Bush says he understands Americans' worries

US President George Bush said today that even though the state of the union is strong, he understands why some Americans are worried in a time of war and job cuts.

US President George Bush said today that even though the state of the union is strong, he understands why some Americans are worried in a time of war and job cuts.

“I understand there’s an anxiety about the time of war,” Bush said, trying to keep the momentum of the previous night’s State of the Union address with an appearance at the Grand Ole Opry in Nashville, Tennessee.

“That’s natural, seems like to me, even though this economy is roaring. It is strong, when you recognise we’ve overcome a lot.”

Bush tried to pre-empt objections from Democrats, who are looking to regain control of the House and Senate in midterm elections this year. The Democrats are looking for advantage in Bush’s weak poll numbers and burgeoning scandals in Republican congressional ranks.

“Our economy is the envy of the world,” Bush said. “And yet people are changing jobs a lot and there is competition from India and China, which creates some uncertainty. My worry is that people see that uncertainty and decide to adopt isolated policies, or projectionist policies.”
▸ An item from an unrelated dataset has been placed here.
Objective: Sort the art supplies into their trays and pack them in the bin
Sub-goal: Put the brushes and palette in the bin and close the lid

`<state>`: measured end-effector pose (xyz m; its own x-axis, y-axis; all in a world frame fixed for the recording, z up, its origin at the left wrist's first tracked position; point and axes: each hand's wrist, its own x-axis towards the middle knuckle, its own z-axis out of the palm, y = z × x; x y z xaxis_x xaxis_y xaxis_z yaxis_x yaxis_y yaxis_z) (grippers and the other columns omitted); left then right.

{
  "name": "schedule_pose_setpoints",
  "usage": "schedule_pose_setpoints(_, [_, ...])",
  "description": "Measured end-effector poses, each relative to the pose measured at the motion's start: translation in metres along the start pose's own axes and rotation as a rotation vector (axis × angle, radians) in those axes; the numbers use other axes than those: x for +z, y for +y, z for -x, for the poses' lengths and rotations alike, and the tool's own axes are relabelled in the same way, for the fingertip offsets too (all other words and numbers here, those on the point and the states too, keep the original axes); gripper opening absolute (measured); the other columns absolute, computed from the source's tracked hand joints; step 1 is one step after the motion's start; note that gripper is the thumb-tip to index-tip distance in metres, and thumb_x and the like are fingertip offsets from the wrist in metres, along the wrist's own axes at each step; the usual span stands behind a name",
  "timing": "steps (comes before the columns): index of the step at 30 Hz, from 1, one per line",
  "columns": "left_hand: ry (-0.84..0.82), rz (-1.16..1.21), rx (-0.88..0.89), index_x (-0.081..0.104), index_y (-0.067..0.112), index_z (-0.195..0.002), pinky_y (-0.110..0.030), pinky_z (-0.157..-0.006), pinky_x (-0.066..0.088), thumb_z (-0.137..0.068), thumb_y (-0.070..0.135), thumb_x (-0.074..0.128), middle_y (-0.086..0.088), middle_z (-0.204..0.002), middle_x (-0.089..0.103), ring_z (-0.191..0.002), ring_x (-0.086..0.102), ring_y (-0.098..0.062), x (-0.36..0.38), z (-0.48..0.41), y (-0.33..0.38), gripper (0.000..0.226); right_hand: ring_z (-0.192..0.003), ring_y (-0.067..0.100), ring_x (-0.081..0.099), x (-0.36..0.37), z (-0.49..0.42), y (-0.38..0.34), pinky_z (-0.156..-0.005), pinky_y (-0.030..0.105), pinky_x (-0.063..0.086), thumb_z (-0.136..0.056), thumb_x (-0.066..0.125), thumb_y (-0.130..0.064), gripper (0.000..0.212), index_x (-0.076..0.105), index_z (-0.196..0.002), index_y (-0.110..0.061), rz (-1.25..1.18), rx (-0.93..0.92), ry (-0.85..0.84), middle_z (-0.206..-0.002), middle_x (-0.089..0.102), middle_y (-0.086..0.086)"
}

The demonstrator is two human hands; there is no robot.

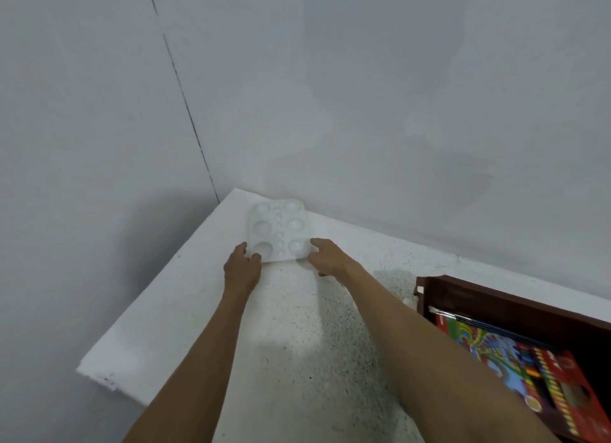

Bush has been beset by criticism that his optimistic messages of recent years haven’t squared with the worries many Americans feel over high energy and health care costs, the costly and deadly Iraq war and continuing terrorist threats. Democrats said his words could not overcome those problems.

“It just wasn’t credible to hear him talk about making America more secure and honouring our troops or making America energy independent or making health care more affordable without hearing him explain why he’s done just the opposite for the last five years,” said Senate Democratic Minority Leader Harry Reid.

Bush spoke from the stage of the jam packed Grand Ole Opry House. Country music stars including Barbara Mandrell, Larry Gatlin, Lee Greenwood, Lorrie Morgan and the Oak Ridge Boys warmed up the crowd under a sign that said “Americans Win When America Leads.”

Bush joked to the enthusiastic crowd that he should have given the State of the Union there. “How cool would it have been to give a State of the Union speech in a Porter Wagoner outfit?” he said, referring to the flashy country music star.

Outside, more than 100 protesters held up their own signs that said “No Confidence” and “No warrant, no wiretap, no W.” That was a reference to Bush’s much-debated secret program of eavesdropping on phone calls and e-mails in an attempt to sniff out terrorist plots, which he vigorously defended in his State of the Union address.

In yesterday’s speech, Bush declared that America must break its long dependence on Mideast oil and rebuked critics of his stay-the-course strategy for the unpopular war in Iraq.

Rejecting calls for the withdrawal of troops from Iraq, he said, “There is no peace in retreat.” He also slapped at those who complain he took the country to war on the erroneous grounds that Iraq possessed weapons of mass destruction.

“Hindsight alone is not wisdom,” Bush said. “And second-guessing is not a strategy.”

He pledged to maintain “a civil tone” in disputes with those in Congress who oppose his policies, like the nation’s involvement in Iraq. But Democratic Sen. Joe Biden complained today that “he says that all the time, and then his administration, through the vice president and the secretary of defence and others, says that anyone who criticises the war, they imply they’re not patriotic.”

“I hope we’re beyond that,” Biden said on CBS’s The Early Show.

“I think the president is in enough trouble politically and understands that it’s time to really reach out.”

Bush declared “the state of our union is strong and together we will make it stronger.” But Democrats said Bush was living in a fantasyland.

“Our country is ready for change and a new direction,” Democratic Party head Howard Dean said.

Three-fourths of the people who watched the speech said they approve of the proposals made by Bush, according to a CBS News poll last night of 734 viewers.

Those who watched the speech were more likely to be Republican, but only a third who saw the speech thought the president will be able to achieve the goals he mentioned.

The partisan mood in the packed House chamber was evident as Bush turned, over halfway through his remarks, to Social Security, the subject of his signature initiative from last year’s address that was indefinitely cast aside after even Republicans balked.

Bipartisanship erupted briefly as the president went on to make his modest call for the creation of a commission, made up of members from both parties, to examine the impact of the retirement of the baby boomer generation on Social Security, Medicare and Medicaid.